Примером опасного взаимодействия является недавно обнаруженное взаимодействие ИПП и клопидогрела, широко применяемого при лечении больных ишемической болезнью сердца. Для уменьшения риска гастроинтестинальных осложнений больным, получающим ацетилсалициловую кислоту в комбинации с клопидогрелом, назначают ИПП. Поскольку биоактивация клопидогрела происходит с участием CYP2C19, прием ИПП, метаболизируемых этим цитохромом, может снизить активацию и антиагрегантный эффект клопидогрела. В мае 2009 года на конференции Общества сердечно-сосудистой ангиографии и вмешательств (SCAI) были представлены данные, свидетельствующие, что одновременное использование клопидогрела и ИПП значительно повышает риск возникновения инфаркта миокарда, инсульта, нестабильной стенокардии, необходимости повторных коронарных вмешательств и коронарной смерти (Бордин Д.С.).
Цитохром CYP2C19
Изоформа цитохрома Р450 CYP2C19 (S-мефенитоин гидроксилаза) катализирует реакции 5-гидроксилирования пиридинового кольца и 5′-деметилирования в бензимидазольном кольце. В человеческом организме CYP2C19 располагается в гепатоцитах.
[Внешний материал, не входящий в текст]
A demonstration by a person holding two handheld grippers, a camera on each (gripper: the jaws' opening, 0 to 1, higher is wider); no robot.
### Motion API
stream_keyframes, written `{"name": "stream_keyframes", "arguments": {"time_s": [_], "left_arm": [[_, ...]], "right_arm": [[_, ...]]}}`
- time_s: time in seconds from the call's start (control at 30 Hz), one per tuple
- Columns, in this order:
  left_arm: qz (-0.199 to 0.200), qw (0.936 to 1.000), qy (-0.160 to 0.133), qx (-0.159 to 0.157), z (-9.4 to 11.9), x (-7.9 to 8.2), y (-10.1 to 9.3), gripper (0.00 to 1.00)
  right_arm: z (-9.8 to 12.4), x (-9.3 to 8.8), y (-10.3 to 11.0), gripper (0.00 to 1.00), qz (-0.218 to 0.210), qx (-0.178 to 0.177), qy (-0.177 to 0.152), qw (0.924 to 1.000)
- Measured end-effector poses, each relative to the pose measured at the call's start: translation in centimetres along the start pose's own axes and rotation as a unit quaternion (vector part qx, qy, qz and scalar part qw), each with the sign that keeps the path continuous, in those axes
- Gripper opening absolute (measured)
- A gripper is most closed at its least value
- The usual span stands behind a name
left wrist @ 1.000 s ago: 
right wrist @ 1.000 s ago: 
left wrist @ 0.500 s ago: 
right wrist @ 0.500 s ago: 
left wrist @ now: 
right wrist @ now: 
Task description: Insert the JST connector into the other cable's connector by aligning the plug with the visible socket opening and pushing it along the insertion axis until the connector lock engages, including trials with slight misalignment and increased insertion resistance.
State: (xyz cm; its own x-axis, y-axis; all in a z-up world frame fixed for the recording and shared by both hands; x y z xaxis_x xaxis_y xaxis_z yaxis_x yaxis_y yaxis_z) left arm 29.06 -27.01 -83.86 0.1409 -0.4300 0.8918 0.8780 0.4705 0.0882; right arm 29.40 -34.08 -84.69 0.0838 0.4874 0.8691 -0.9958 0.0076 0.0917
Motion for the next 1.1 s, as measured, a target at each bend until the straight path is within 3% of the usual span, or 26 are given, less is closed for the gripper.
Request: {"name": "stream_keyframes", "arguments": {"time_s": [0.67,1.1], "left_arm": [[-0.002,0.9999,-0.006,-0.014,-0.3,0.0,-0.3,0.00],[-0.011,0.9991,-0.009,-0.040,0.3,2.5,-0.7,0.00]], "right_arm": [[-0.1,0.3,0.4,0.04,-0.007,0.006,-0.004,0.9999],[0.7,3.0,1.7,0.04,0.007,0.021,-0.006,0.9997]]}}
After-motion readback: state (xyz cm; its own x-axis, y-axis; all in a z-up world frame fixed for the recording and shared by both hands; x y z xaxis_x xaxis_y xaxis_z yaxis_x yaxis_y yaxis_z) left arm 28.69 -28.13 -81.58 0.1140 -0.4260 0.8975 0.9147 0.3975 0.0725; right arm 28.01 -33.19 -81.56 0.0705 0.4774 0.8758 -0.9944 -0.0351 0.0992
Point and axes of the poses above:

| Генотип CYP2C19 | Распростра-ненность (Ткач С.М. и др., 2006) | Российская популяция (Никонов Е.Л.) | Тип метаболизма | Период полувыведения ИПП, T½, час (Лапина Т.Л.) | Кислото-ингиби-рующий эффект ИПП | |
| европеоидная раса | монголоидная раса | |||||
| Без мутаций (гомозиготы) | 90 % европеоидной популяции | 50,6 % | 34,0 % | Быстрый | 1 | Низкий |
| Мутация в 1-й аллеи (гетерозиготы) | 10 % европеоидной популяции | 40,5 % | 47,6 % | Промежуточный | — | Средний |
| Мутация в обеих аллеях | 20-30 % азиатской популяции | 3,3 % | 18,4 % | Медленный | 2–10 | Высокий |
Медленные метаболизаторы от быстрых и промежуточных отличаются двукратно более высокими концентрацией ИПП в плазме крови и периодом полувыведения. Полиморфизм гена, кодирующего изоформу 2С19, определяет различную скорость метаболизма ИПП у пациентов. В связи с вышесказанным подбор ИПП рекомендуется проводить под контролем суточной рН-метрии (Хавкин А.И., Жихарева Н.С., Дроздовская Н.В.).
Влияние различных генотипов CYP2C19 на эффективность эрадикации Helicobacter pylori
В силу того, что молекулярно-генетические исследования малодоступны практикующему врачу, заподозрить «быстрых» метаболизаторов можно ориентируясь на сохранение болевого абдоминального синдрома на 3–4-е сутки от начала приёма ИПП, а также принимая во внимание медленную эндоскопическую динамику при эпителизации эрозий и рубцевании язвенных дефектов у пациента. В свою очередь, недостаточность антисекреторного эффекта от терапии с применением ИПП можно верифицировать методом суточной внутрижелудочной рН-метрии (Маев И.В. и др.).
Цитохром CYP3A4
Фермент CYP3A4 катализирует реакцию сульфоксидирования, приводящую к образованию сульфогруппы. CYP3A4 является одним из самых важных для фармацевтики цитохромов, так как им биотрансформируется, по крайней мере, частично, около 60 % окисляемых препаратов. Хотя активность CYP3А4 широко варьирует, он не подвержен генетическому полиморфизму. Расположение CYP3А4 на апикальных мембранах энтероцитов тонкой кишки и гепатоцитах облегчает исполнение им метаболизм лекарств, предшествующий попаданию вещества в системный кровоток, что известно, как «эффект первого прохождения».